Todos los hombres sabían una anécdota que les hacía favor y todos habían intimidado, dominado y atado fuertemente, y en circunstancias sorprendentes y con serenidad y audacia verdaderamente admirables, á algún malhechor. Llegó el turno á un médico que pasaba los inviernos en el mediodía, y también quiso contar su aventura.
—Yo, dijo, nunca he tenido ocasión de poner á prueba mi valor en asuntos de esta índole, pero he conocido á una mujer, cliente mía, muerta ya, á quien ocurrió la cosa más rara del mundo y también la más misteriosa y enternecedora.
Era una rusa, la condesa María Baranow, una gran señora de exquisita belleza. Ya saben ustedes lo hermosas que las rusas son, ó por lo menos lo muy hermosas que nos parecen con su nariz fina, su boca delicada, sus ojos de color indefinible, azul gris, y su gracilidad fría y algo dura. Tienen algo infernal y seductor, á un tiempo altivo y amable, tierno y severo, que para un francés siempre resulta encantador. En el fondo, lo que nos hace ver tantas cosas en ellas, quizás sea tan sólo la diferencia de raza.

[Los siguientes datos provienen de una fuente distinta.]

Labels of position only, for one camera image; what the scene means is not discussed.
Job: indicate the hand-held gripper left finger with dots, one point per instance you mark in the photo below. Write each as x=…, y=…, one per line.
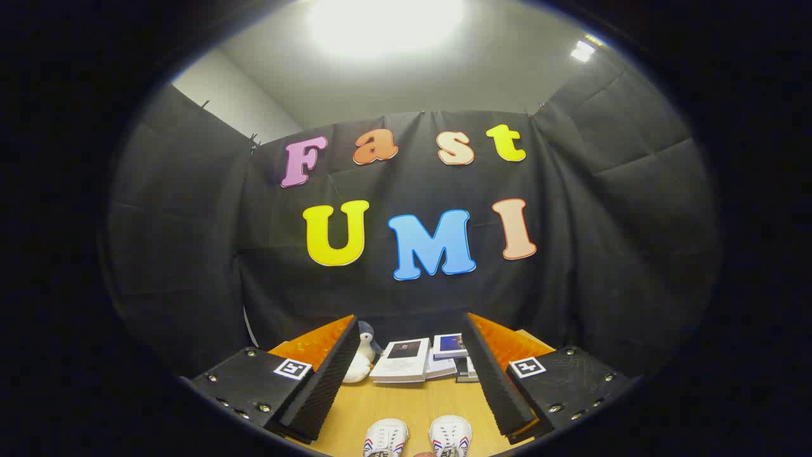
x=330, y=374

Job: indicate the large ceiling light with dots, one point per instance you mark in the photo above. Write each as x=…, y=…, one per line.
x=387, y=25

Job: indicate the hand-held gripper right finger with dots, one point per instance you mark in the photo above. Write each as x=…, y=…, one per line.
x=491, y=374

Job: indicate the white striped canvas shoe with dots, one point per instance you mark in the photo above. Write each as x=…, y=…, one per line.
x=384, y=438
x=450, y=435

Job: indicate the grey white penguin plush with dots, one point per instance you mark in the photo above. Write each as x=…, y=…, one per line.
x=366, y=339

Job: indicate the white round plush toy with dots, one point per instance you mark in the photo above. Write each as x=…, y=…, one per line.
x=355, y=369

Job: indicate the book with blue cover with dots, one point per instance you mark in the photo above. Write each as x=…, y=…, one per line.
x=449, y=344

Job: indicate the book with pale teal cover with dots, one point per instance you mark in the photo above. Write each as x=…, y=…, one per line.
x=471, y=367

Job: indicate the white book with portrait cover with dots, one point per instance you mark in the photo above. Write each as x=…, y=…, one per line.
x=399, y=365

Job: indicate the dark grey book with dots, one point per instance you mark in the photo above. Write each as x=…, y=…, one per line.
x=464, y=378

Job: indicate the small ceiling light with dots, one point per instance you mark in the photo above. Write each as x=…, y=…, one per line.
x=582, y=51

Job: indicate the plain white book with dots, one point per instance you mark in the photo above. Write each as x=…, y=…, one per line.
x=442, y=368

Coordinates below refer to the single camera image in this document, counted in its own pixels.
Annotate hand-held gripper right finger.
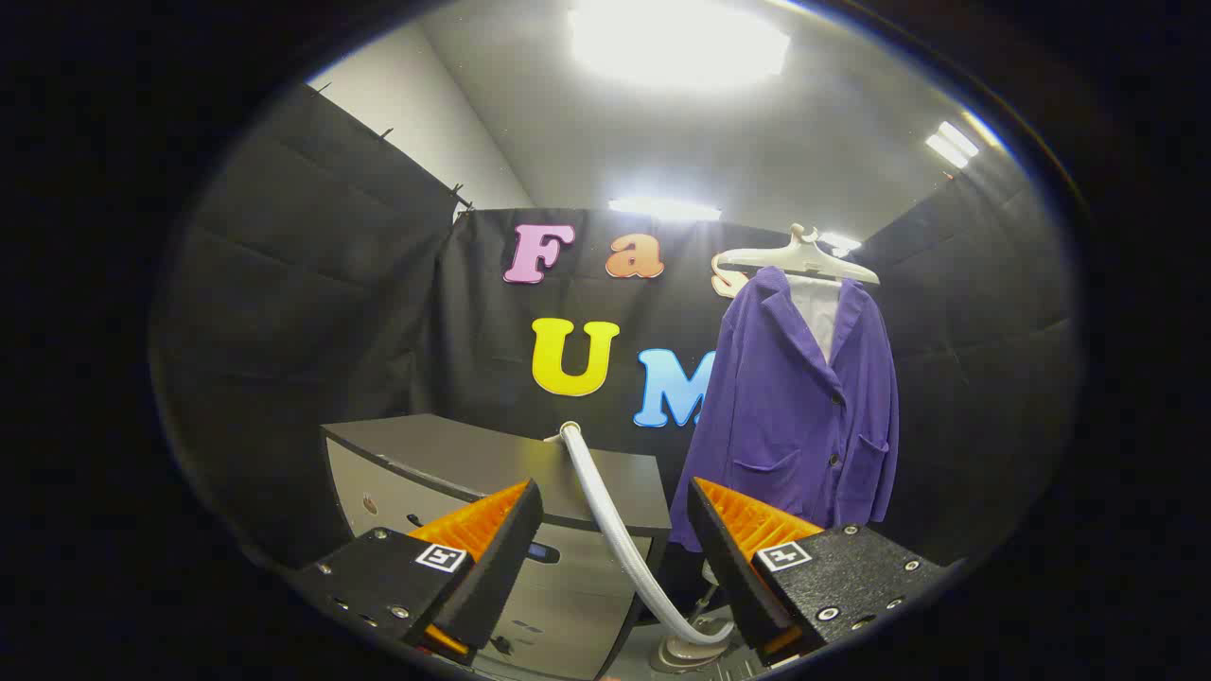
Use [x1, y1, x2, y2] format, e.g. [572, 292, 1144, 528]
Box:
[687, 477, 952, 668]

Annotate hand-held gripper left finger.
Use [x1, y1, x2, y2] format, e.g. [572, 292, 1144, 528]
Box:
[284, 479, 545, 663]

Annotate garment steamer base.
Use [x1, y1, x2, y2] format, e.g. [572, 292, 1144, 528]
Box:
[648, 582, 748, 674]

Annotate purple corduroy jacket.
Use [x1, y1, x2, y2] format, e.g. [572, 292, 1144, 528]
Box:
[669, 266, 901, 554]

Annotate white shirt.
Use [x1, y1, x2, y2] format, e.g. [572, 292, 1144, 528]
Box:
[787, 274, 843, 365]

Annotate white plastic clothes hanger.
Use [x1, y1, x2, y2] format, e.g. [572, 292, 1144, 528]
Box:
[716, 223, 881, 287]

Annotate grey cabinet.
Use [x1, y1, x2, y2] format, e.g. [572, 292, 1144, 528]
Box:
[320, 413, 673, 678]

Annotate black backdrop cloth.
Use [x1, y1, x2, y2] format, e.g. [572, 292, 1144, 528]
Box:
[151, 83, 1079, 568]

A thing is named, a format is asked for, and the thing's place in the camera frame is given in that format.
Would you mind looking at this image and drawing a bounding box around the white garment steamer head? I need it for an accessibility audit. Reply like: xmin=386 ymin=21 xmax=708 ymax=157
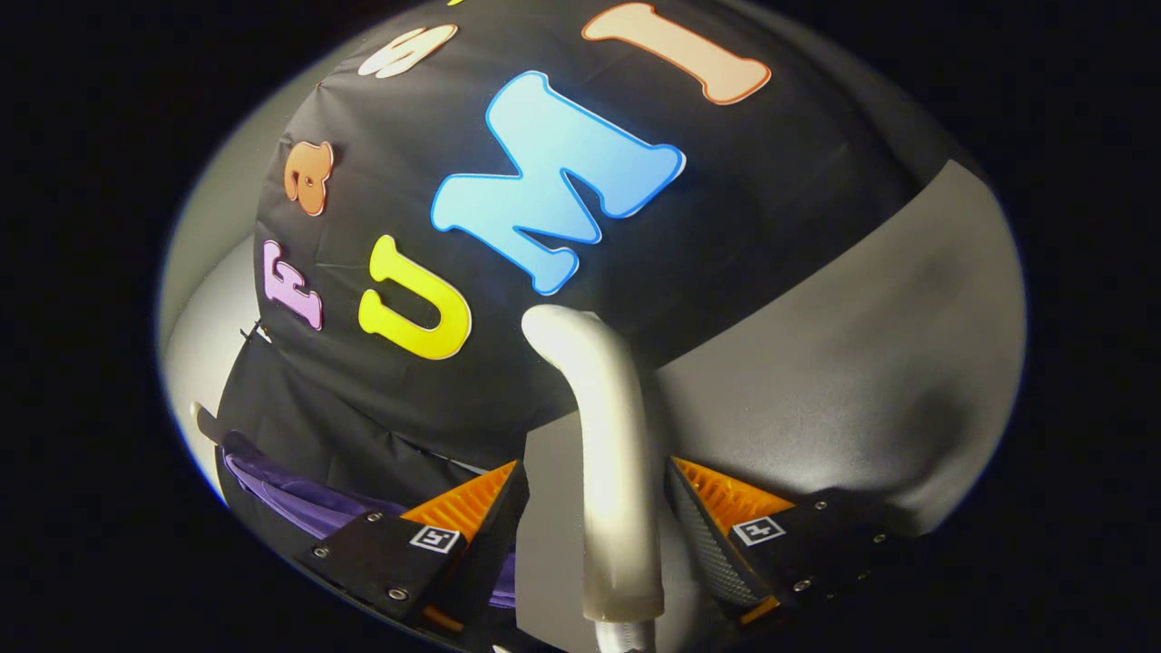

Su médico, que la veía amenazada de una grave enfermedad del pecho, quería decidirla á que viniese á pasar una temporada en Francia, pero ella se negaba con obstinación á salir de San Petersburgo. Por fin, el otoño último, el doctor, que la creía perdida, previno al marido quien, inmediatamente, la envió á pasar el invierno en Mentón.
La metió en el tren, en un vagón para ella sola, y sus servidores ocuparon otro. Estaba junto á la portezuela, algo triste, viendo como dejaba atrás aldeas y campos, sintiéndose muy aislada y abandonada en la vida, sin hijos, casi sin parientes y con un marido cuyo amor había muerto, que la enviaba así á un extremo del mundo, sin acompañarla, y del mismo modo que se envía al hospital á un criado enfermo.
Á cada estación, su criado Yván venía á enterarse de si su ama necesitaba algo. Era un criado ya viejo, ciegamente abnegado, y siempre dispuesto á cumplir las órdenes que le diesen.
Llegó la noche y el tren corría velozmente. Ella, excesivamente agitada, no podía dormir, y para distraerse pensó contar el dinero que á última hora, y en oro francés, le había dado su marido. Abrió el saquito donde lo llevaba, y sobre sus rodillas cayó un río del precioso metal.
De pronto una bocanada de aire frío le azotó el rostro, y muy sorprendida, levantó la cabeza. Acababan de abrir la portezuela. La condesa María, muy asustada, cubrió su dinero con un chal que precipitadamente se puso sobre las rodillas, y esperó. Pasaron unos segundos y un hombre apareció, un hombre con la cabeza descubierta, herido en una mano, jadeante, y correctamente vestido de etiqueta. Cerró la portezuela, se sentó, miró á su vecina con ojos brillantes, y luego, para restañar la sangre que de su muñeca manaba, la envolvió con un pañuelo.
La pobre mujer estuvo á punto de desmayarse de miedo. Seguramente, aquel hombre la habría visto contar su oro y había entrado para robarla y matarla.
Y él seguía mirándola con fijeza, casi sin aliento, descompuesto el rostro, disponiéndose sin duda á arrojarse sobre ella.